Washington — U.S. Rep. Debbie Dingell is partnering with a Democratic colleague on a resolution with a “blueprint for America’s new trade policy” to guide President Donald Trump as he presses for changes to the North American Free Trade Agreement.
The Dearborn Democrat, along with U.S. Rep. Peter DeFazio, D-Ore., said Thursday that the new resolution will outline “principles that must be included in any replacement of the North American Free Trade Agreement.
“Michigan is the heart and soul of the American auto industry, and since NAFTA passed, we’ve seen factories shuttered and jobs lost, we’ve seen real income drop for too many workers, and we’ve seen too many families lose hope,” Dingell said in a statement.
“We now have a real opportunity to renegotiate this failed trade agreement in a way that puts working families first. President Trump said this would be one of his top priorities. This resolution provides a road map to level the playing field for the American worker and bring jobs back to this country.”
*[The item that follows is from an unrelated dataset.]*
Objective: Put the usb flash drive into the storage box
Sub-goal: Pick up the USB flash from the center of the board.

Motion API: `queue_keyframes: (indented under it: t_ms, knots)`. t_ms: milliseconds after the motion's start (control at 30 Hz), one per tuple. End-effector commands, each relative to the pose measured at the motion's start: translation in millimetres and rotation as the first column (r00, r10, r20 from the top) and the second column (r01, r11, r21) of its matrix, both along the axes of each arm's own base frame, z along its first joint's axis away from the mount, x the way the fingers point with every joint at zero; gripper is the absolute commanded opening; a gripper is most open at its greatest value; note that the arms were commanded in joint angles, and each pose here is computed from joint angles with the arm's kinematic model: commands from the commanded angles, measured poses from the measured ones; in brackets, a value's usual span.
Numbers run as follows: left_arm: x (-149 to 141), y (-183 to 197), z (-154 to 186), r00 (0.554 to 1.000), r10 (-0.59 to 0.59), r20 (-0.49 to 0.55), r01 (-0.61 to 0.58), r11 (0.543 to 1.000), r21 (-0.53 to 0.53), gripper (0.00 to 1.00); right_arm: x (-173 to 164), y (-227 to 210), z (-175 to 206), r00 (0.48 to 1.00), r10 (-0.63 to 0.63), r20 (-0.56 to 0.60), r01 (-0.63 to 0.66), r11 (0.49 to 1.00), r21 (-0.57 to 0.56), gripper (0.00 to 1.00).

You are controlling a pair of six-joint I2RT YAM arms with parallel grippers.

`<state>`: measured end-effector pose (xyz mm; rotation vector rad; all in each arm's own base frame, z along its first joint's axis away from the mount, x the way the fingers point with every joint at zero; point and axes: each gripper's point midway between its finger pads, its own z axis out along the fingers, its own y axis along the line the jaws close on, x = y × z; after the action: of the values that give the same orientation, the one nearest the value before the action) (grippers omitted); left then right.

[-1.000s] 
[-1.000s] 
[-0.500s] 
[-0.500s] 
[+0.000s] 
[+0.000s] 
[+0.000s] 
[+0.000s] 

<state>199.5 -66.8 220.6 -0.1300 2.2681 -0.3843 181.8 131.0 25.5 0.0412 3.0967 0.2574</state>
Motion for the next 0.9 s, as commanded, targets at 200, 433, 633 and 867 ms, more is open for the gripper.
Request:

A central tenant of Trump’s campaign was a promise to voters to improve economic conditions in the nation by renegotiating NAFTA. The agreement was enacted in 1994 to create a free-trade zone between the U.S., Mexico and Canada.
Trump seized upon discontent with NAFTA, which eliminated tariffs on most goods produced in North America, during his successful presidential campaign. The controversial trade deal has been blamed for auto companies moving production of smaller cars to Mexico.
Dingell's resolution calls for "adding strong, enforceable protections against currency manipulation and requiring strong rules of origin for cars and auto parts," which she says is "critical for Michigan’s economy and the domestic auto industry."
Dingell's office said NAFTA rules currently require that cars be only 62.5 percent made in North America to qualifying for the trade deal's duty-free treatment. The resolution from Dingell and DeFazio would require 90 percent of autos to be made in North America in order to receive the exemption.
In a joint news conference with Canadian Prime Minister Justin Trudeau, Trump promised he is going to “tweak” the trade relationship between the U.S. and Canada and Mexico, although he offered no specifics.
“We have a very outstanding trade relationship with Canada,” Trump said after meeting with Trudeau at the White House. “We’ll be tweaking it. We’ll be doing certain things that are going to benefit both of our countries.”
Trump added: “It’s a much less severe situation that what’s taking place on the southern border. On the southern border, for many, many years the transaction was not fair to the United States. It was an extremely unfair transaction.”
Canada is Michigan’s biggest trading partner. The state exported $23.5 billion in goods there in 2015, according to the U.S. Department of Commerce. Shipments to Canada accounted for nearly 44 percent of Michigan’s exports.
Mexico, meanwhile, was Michigan’s second-largest trading partner with $11.7 billion in exports in 2015. That accounted for about 22 percent of the state’s exports.